Structure-Driven Image-Warping for Anatomical Labeling of Human Brain MRI

presents a new method for the atlas-based anatomic labeling within a structure-driven deformation paradigm. The method has been tested on cranial MR images of normal healthy volunteers and multiple sclerosis (MS) patients with varying levels of atrophy. Methods A method has been developed for 3D warping of a digital brain atlas (4) to label structures in individual brain MRIs.
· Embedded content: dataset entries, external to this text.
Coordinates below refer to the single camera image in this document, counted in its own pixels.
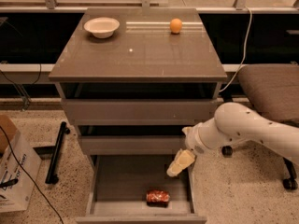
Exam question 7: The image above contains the brown cardboard box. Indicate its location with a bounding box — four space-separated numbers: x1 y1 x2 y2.
0 115 18 154

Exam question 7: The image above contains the grey drawer cabinet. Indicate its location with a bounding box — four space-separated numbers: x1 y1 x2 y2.
48 7 228 170

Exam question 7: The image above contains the grey open bottom drawer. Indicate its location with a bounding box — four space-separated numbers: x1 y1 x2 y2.
76 155 206 224

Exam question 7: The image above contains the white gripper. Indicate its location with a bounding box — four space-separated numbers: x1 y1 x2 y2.
166 124 206 177

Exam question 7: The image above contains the black floor cable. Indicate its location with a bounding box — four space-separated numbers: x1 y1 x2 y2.
0 125 65 224

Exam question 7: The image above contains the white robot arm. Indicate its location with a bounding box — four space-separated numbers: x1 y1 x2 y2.
166 103 299 177

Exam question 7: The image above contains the white cardboard box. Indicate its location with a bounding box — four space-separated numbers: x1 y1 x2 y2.
0 132 41 213

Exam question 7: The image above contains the grey top drawer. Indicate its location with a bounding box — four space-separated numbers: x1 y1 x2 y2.
62 99 217 125

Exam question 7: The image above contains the white cable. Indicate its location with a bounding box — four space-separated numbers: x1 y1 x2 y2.
219 7 253 94

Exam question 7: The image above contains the white paper bowl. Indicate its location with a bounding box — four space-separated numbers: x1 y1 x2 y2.
84 17 120 38

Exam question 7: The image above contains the grey office chair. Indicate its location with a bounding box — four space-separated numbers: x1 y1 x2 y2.
221 63 299 191

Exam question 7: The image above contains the grey middle drawer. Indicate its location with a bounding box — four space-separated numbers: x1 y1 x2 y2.
78 135 187 155

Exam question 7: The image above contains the red coke can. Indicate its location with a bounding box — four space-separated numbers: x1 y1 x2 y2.
146 189 170 206

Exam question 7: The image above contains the black metal bar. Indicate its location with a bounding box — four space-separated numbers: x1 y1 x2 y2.
45 121 70 185

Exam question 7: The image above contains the orange fruit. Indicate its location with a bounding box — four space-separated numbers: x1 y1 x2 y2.
170 19 182 34

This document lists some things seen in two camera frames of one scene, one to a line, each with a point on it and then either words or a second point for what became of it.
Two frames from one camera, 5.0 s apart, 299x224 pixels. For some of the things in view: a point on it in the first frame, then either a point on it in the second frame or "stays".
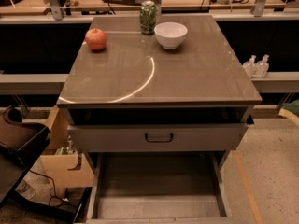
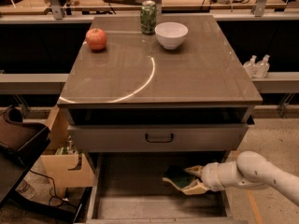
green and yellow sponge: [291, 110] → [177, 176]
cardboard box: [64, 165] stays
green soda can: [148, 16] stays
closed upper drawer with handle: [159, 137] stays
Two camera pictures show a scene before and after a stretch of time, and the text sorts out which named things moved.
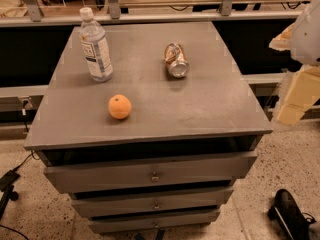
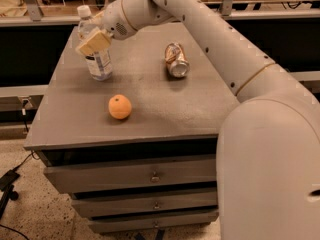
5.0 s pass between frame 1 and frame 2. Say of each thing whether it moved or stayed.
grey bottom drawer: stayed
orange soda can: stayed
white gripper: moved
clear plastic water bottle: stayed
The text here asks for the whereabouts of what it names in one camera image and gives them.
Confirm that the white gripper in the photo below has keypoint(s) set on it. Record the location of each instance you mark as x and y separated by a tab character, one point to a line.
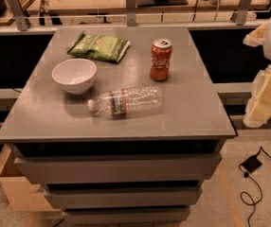
258	106

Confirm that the orange coke can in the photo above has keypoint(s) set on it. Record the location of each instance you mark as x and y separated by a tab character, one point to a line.
161	52

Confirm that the white ceramic bowl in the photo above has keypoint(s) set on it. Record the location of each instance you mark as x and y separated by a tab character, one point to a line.
75	76

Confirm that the black power adapter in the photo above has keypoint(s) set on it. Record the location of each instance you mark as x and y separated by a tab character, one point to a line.
250	164

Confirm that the clear plastic water bottle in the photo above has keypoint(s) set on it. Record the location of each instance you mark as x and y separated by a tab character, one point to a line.
126	101

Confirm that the grey drawer cabinet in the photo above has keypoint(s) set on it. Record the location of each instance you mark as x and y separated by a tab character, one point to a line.
141	167

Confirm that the green chip bag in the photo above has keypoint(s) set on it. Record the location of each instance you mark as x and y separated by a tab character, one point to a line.
98	47

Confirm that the cardboard box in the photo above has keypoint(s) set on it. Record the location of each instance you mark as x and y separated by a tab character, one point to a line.
22	195

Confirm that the right metal rail bracket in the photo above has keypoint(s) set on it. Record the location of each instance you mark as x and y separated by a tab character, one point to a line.
239	16

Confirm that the metal rail bracket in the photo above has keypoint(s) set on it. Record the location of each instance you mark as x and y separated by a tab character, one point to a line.
131	12
239	16
19	15

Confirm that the middle metal rail bracket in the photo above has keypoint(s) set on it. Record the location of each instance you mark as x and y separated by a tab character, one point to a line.
131	12

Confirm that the left metal rail bracket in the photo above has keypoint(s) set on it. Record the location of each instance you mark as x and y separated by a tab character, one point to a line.
19	15

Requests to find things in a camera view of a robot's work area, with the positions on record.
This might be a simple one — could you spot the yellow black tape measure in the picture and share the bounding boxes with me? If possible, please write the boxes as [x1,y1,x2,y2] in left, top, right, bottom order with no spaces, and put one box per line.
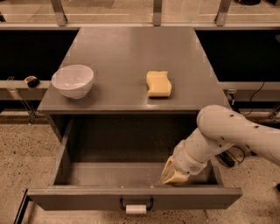
[24,76,40,88]

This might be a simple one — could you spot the black metal bar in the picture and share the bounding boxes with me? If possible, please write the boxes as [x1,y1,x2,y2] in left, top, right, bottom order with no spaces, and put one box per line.
[13,190,30,224]

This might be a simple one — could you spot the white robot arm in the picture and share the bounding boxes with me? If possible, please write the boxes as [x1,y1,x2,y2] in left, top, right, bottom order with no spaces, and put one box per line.
[161,105,280,184]

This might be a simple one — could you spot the metal railing frame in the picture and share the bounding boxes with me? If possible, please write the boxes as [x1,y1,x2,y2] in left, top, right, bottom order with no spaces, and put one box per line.
[0,0,280,28]

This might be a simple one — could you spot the grey top drawer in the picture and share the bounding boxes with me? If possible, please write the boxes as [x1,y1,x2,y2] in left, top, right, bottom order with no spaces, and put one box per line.
[27,114,242,214]

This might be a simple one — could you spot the black power adapter with cable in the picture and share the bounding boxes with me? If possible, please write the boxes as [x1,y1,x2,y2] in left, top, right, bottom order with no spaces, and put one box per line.
[216,146,246,168]

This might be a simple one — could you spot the yellow sponge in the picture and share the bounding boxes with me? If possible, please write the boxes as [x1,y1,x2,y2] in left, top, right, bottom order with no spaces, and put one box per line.
[146,71,172,97]

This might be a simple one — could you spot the white bowl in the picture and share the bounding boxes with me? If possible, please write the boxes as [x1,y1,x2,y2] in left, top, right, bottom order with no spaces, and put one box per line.
[52,65,94,99]

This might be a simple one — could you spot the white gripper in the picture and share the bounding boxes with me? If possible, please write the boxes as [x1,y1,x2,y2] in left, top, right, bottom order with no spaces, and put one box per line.
[161,139,211,184]

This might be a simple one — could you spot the grey drawer cabinet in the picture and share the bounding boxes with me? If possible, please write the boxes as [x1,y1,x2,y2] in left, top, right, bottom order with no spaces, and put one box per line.
[38,26,233,141]

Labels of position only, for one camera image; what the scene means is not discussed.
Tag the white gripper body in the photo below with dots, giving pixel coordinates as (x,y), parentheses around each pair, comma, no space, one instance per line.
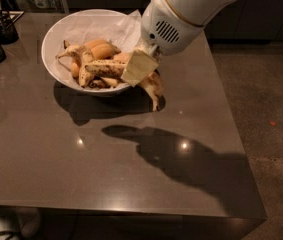
(167,29)

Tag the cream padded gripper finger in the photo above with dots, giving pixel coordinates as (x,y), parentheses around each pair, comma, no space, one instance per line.
(139,66)

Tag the large spotted banana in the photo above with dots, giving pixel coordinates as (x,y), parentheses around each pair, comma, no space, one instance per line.
(150,82)

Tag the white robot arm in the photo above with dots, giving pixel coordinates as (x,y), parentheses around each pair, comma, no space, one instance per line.
(196,12)

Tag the small banana front centre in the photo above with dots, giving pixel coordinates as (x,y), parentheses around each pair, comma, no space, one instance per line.
(105,51)

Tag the dark overripe banana bottom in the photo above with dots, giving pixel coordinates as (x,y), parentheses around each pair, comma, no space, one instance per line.
(97,84)

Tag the small banana front right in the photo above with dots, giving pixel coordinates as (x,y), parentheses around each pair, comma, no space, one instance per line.
(94,43)

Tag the white bowl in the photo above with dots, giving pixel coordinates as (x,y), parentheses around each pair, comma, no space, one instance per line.
(74,28)

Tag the long spotted banana left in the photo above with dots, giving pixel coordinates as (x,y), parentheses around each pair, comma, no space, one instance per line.
(82,55)

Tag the small orange banana left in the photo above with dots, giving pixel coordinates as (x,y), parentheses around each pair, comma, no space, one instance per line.
(75,68)

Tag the white paper liner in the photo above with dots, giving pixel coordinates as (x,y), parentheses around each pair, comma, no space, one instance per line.
(103,26)

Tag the orange crumb on floor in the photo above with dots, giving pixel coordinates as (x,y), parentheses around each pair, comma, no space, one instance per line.
(272,123)

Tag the black wire utensil holder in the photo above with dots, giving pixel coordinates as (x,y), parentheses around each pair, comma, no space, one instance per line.
(8,32)

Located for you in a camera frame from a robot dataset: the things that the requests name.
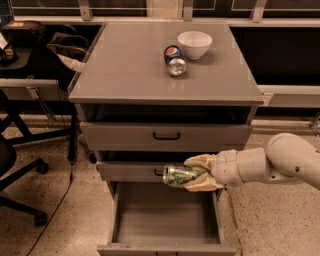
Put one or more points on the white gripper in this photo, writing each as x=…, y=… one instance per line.
x=225, y=168

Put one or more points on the green soda can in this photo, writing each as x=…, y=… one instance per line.
x=177, y=175

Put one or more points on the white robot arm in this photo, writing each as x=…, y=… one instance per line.
x=287, y=159

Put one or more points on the bottom grey drawer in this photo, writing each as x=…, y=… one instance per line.
x=153, y=219

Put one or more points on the grey drawer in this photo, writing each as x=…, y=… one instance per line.
x=130, y=171
x=205, y=138
x=153, y=219

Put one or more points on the grey drawer cabinet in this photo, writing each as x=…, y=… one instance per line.
x=158, y=92

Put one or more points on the middle grey drawer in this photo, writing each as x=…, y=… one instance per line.
x=130, y=171

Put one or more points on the blue Pepsi can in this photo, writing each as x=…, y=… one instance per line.
x=174, y=60

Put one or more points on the top grey drawer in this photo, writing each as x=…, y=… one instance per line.
x=205, y=138

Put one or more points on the white bowl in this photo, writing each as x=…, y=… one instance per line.
x=194, y=44

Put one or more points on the dark bag on desk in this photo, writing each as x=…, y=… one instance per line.
x=70, y=49

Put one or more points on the black office chair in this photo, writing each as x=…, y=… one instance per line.
x=8, y=158

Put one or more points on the grey side desk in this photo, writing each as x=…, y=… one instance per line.
x=42, y=97

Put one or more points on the black middle drawer handle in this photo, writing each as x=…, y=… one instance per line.
x=158, y=172

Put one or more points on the black drawer handle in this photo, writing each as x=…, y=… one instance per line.
x=166, y=137
x=158, y=172

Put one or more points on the black top drawer handle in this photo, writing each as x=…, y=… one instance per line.
x=166, y=137

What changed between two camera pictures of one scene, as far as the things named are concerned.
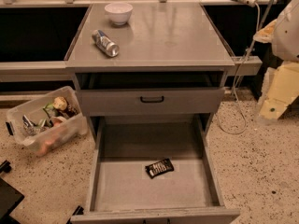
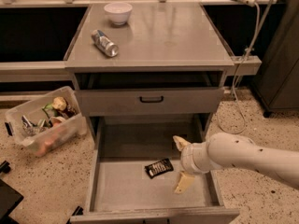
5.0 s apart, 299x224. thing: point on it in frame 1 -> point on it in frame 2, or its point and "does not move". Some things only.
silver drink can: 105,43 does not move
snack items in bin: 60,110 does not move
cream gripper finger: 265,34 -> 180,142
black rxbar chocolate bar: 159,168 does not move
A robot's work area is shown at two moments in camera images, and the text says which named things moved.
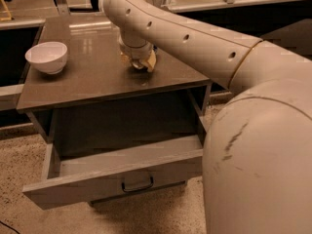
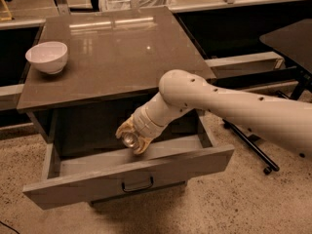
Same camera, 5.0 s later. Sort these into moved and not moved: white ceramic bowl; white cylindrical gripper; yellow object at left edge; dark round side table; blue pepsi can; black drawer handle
Moved: white cylindrical gripper; blue pepsi can
Not moved: white ceramic bowl; dark round side table; yellow object at left edge; black drawer handle
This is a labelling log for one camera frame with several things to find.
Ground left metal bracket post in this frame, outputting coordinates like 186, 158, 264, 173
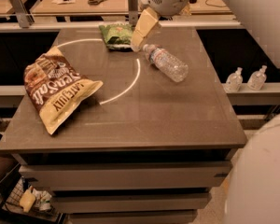
9, 0, 34, 28

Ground middle metal bracket post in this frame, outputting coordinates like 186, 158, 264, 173
128, 0, 138, 26

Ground green snack bag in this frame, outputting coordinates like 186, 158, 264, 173
99, 23, 133, 49

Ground brown sea salt chip bag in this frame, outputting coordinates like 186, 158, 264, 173
23, 47, 103, 134

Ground black wire basket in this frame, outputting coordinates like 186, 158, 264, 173
5, 177, 60, 219

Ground grey drawer cabinet table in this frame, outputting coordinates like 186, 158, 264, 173
0, 27, 246, 224

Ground black cable on desk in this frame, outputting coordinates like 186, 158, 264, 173
204, 0, 230, 8

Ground metal bracket post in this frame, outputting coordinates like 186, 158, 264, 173
9, 0, 34, 28
128, 0, 138, 26

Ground clear plastic water bottle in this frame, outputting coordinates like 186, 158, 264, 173
143, 44, 189, 83

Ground right clear sanitizer bottle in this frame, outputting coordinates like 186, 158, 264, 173
247, 65, 267, 91

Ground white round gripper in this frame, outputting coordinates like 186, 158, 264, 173
131, 0, 191, 52

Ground black handled scissors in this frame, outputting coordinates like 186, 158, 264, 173
88, 0, 107, 6

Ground left clear sanitizer bottle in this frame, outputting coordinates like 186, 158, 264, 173
225, 67, 243, 92

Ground clear sanitizer bottle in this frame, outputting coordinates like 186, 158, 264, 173
225, 67, 243, 92
247, 65, 267, 91

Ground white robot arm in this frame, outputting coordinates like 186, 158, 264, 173
190, 0, 280, 224

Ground white power strip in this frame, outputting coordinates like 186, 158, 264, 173
138, 0, 149, 10

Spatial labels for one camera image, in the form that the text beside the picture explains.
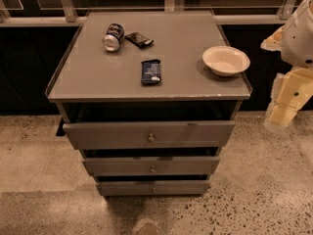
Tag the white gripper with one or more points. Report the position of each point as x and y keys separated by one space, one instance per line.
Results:
x=299 y=38

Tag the grey top drawer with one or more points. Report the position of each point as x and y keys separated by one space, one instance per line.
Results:
x=148 y=134

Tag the grey drawer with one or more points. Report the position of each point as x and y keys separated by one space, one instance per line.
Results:
x=151 y=166
x=148 y=134
x=160 y=187

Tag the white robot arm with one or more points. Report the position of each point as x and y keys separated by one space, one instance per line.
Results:
x=294 y=40

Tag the grey drawer cabinet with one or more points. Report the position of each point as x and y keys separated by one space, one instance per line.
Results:
x=95 y=85

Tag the grey middle drawer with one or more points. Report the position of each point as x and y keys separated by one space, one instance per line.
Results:
x=151 y=166

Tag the grey bottom drawer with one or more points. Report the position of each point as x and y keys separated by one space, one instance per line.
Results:
x=160 y=187

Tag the white bowl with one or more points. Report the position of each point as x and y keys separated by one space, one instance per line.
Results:
x=225 y=60

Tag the blue snack bar wrapper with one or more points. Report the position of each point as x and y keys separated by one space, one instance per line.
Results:
x=151 y=72

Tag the dark brown snack packet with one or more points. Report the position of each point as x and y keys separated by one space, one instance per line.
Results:
x=139 y=40

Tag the blue soda can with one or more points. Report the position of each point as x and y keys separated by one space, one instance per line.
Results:
x=113 y=37

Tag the metal railing frame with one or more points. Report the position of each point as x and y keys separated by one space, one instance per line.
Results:
x=74 y=12

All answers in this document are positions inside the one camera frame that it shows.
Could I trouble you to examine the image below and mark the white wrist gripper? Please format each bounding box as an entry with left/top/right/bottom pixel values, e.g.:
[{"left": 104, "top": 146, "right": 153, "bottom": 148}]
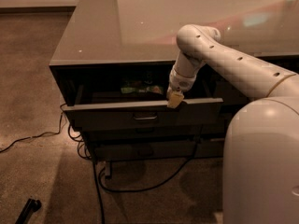
[{"left": 167, "top": 69, "right": 196, "bottom": 109}]

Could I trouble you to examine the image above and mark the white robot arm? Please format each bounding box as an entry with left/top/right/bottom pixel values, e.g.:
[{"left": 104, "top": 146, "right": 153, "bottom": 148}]
[{"left": 167, "top": 24, "right": 299, "bottom": 224}]

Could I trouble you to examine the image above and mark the dark drawer cabinet glossy top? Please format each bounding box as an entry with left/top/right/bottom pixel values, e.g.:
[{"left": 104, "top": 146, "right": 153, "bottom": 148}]
[{"left": 49, "top": 0, "right": 299, "bottom": 180}]

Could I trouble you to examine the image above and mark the black tool on floor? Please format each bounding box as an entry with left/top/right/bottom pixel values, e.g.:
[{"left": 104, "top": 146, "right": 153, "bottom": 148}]
[{"left": 15, "top": 198, "right": 42, "bottom": 224}]

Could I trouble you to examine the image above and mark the looping black cable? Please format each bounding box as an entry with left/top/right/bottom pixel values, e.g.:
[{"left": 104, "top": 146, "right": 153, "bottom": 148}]
[{"left": 98, "top": 124, "right": 204, "bottom": 194}]

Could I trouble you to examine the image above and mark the thick black floor cable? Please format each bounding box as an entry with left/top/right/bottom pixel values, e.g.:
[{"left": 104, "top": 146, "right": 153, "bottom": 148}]
[{"left": 92, "top": 161, "right": 107, "bottom": 224}]

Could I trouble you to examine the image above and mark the thin black floor cable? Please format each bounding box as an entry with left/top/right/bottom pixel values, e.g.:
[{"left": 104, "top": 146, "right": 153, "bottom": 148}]
[{"left": 0, "top": 102, "right": 69, "bottom": 154}]

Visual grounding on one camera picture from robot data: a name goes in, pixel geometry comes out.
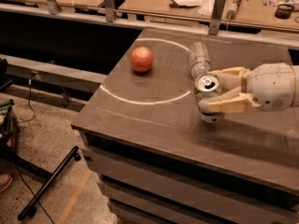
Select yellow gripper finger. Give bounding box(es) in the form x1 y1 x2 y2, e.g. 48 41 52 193
213 66 250 90
198 87 254 114

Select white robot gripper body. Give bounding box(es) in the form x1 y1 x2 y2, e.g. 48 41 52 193
246 63 295 111

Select white green 7up can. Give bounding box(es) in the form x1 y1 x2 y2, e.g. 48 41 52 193
194 73 224 123

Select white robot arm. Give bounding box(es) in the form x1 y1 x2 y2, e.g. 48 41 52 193
199 63 299 113

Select clear plastic water bottle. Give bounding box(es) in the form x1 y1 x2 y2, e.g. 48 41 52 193
189 42 211 79

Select black round container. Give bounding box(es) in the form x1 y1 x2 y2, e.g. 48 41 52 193
275 4 294 20

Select caulk tube tool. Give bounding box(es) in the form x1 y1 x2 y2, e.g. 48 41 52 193
226 0 242 19

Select white paper sheets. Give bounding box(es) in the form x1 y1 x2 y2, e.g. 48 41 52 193
171 0 215 16

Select orange round fruit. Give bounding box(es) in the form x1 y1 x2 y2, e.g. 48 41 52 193
130 47 153 73

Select grey cabinet with drawers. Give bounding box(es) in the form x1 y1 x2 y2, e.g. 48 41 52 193
72 28 299 224

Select green dark bag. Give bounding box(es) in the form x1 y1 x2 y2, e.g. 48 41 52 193
0 99 19 149

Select black metal floor bar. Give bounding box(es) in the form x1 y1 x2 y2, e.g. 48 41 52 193
18 146 81 221

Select shoe on floor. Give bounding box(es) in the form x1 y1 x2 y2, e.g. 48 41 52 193
0 173 13 192

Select metal bracket post right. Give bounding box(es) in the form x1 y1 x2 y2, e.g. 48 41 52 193
208 0 226 35

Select metal bracket post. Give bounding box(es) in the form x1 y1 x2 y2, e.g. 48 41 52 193
208 0 226 35
47 0 61 15
104 0 117 22

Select metal bracket post middle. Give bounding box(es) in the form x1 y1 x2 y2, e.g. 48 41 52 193
104 0 117 22

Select grey metal rail beam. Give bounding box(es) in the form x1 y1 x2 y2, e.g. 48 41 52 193
0 54 107 93

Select metal bracket post left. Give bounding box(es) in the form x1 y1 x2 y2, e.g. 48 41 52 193
47 0 61 15

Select black cable on floor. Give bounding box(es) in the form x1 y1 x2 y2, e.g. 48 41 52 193
18 72 38 124

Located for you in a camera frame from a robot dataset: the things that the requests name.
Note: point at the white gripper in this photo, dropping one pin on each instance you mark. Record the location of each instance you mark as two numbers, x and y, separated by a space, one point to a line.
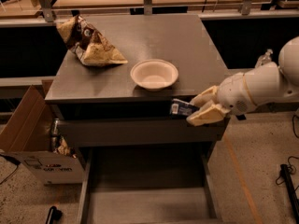
234 93

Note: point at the dark blue rxbar wrapper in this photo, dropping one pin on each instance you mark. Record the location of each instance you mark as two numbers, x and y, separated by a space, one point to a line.
182 108

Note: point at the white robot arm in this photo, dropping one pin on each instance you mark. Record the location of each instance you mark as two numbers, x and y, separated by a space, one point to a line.
276 82

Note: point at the grey drawer cabinet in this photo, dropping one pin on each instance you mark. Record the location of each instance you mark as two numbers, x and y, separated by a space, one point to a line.
79 92

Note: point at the grey open bottom drawer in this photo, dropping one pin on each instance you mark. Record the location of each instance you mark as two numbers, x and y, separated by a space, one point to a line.
163 184

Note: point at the grey middle drawer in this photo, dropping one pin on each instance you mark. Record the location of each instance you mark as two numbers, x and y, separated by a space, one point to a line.
131 132

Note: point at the white paper bowl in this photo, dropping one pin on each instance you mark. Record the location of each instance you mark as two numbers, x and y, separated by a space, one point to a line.
154 74

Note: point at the clear sanitizer pump bottle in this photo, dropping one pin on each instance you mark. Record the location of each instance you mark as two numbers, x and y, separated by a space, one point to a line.
263 59

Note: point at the black power strip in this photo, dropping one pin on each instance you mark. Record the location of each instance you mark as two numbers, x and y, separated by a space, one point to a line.
284 171

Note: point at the brown crumpled chip bag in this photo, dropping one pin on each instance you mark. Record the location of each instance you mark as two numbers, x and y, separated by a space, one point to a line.
88 44

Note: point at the snack bag in box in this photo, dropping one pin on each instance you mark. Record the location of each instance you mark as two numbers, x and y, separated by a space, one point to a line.
61 147

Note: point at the metal can in box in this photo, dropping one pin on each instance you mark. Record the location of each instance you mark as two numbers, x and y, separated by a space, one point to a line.
54 134

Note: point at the open cardboard box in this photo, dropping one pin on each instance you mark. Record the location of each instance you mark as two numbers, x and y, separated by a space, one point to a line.
26 138

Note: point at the black object on floor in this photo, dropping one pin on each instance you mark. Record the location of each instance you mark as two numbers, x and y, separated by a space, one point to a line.
54 215

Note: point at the metal railing frame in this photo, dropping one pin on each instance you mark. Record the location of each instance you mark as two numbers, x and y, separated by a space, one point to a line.
15 13

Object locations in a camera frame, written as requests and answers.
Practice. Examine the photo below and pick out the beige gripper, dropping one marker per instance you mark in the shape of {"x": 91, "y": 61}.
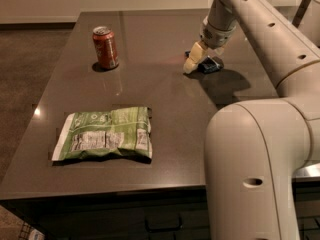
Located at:
{"x": 217, "y": 37}

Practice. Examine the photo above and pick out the blue rxbar wrapper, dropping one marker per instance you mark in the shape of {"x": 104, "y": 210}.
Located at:
{"x": 207, "y": 65}

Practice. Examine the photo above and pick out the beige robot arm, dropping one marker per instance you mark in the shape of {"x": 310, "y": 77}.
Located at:
{"x": 252, "y": 148}

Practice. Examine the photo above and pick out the red soda can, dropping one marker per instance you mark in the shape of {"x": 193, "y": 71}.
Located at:
{"x": 105, "y": 46}

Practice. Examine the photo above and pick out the green chip bag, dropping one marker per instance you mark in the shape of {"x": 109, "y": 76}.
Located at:
{"x": 124, "y": 132}

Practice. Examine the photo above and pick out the black drawer handle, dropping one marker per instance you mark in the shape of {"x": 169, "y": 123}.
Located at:
{"x": 163, "y": 224}

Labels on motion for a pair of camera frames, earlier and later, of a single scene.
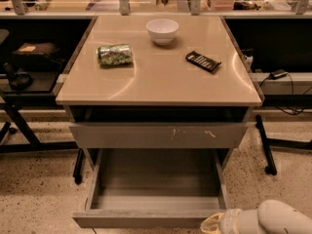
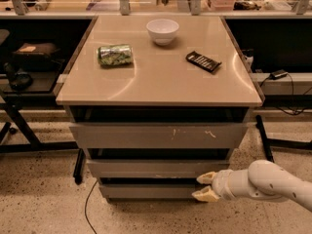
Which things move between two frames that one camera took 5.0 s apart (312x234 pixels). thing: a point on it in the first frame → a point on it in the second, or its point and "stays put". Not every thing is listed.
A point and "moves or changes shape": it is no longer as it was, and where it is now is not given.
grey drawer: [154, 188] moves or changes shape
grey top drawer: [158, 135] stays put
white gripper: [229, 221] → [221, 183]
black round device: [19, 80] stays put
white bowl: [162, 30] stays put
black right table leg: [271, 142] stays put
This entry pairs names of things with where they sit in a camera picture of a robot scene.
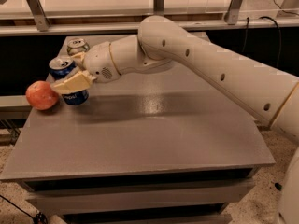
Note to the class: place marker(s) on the red apple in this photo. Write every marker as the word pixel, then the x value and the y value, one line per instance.
pixel 40 95

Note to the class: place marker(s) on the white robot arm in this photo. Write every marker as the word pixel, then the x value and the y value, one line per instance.
pixel 268 94

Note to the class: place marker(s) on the dark object bottom right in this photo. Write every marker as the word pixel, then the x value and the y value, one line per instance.
pixel 278 186

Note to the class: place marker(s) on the grey drawer cabinet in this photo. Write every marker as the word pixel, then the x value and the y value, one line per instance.
pixel 163 148

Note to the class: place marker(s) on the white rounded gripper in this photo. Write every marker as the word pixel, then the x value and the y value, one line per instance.
pixel 99 61

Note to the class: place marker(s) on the white green soda can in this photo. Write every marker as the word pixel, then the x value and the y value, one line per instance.
pixel 77 45

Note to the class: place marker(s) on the blue pepsi can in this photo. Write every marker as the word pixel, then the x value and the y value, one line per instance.
pixel 60 67

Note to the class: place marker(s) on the metal glass railing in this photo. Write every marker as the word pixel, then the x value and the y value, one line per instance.
pixel 73 17
The deformation of the atlas image is driven by anatomic correspondences between pre- segmented brain structures. For this application, the pre-segmented structures include the brain surface, mid-sagittal plane, and lateral ventricles. A complete 3D correspondence mapping is achieved through a constrained nonlinear optimization based on shape criteria that matches structures without overlaps or discontinuities. The correspondence map yields a set of displacement vectors that are interpolated to generate a full 3D deformation field for the warp. The final result is a deformed brain atlas, where the pre-segmented structures are brought into alignment directly, and the rest of the brain is deformed under constraints of continuity, effectively extrapolating local structural differences to the remainder of the volume. We tested the ability of this method to label brains with significant atrophy, as well as the applicability of the technique to longitudinal studies. A scan-rescan study was performed with three sets of MR images of 6 MS patients and 6 healthy volunteers. Images were acquired axially on a 1.5 T Siemens VISION (Siemens, Erlangen, Germany) MR imager, with a fluid-attenuated-inversion-recovery (FLAIR, TR=6000 ms, TI=2000 ms, TE=105 ms) sequence. The matrix size was 256x256 with a 230 mm field of view and 5mm slice thickness. Thirty interleaved slices were acquired (full gap and fill) for complete coverage of the brain. Each subject left the scanner between consecutive scans, emulating a "real-life" error, as it may apply for serial studies. The images were labeled using the new atlas warping method, and volumes were calculated for labeled structures in each image. The error for labeling individual structures was calculated as the coefficient of variation (COV) between the 3 repeated measurements.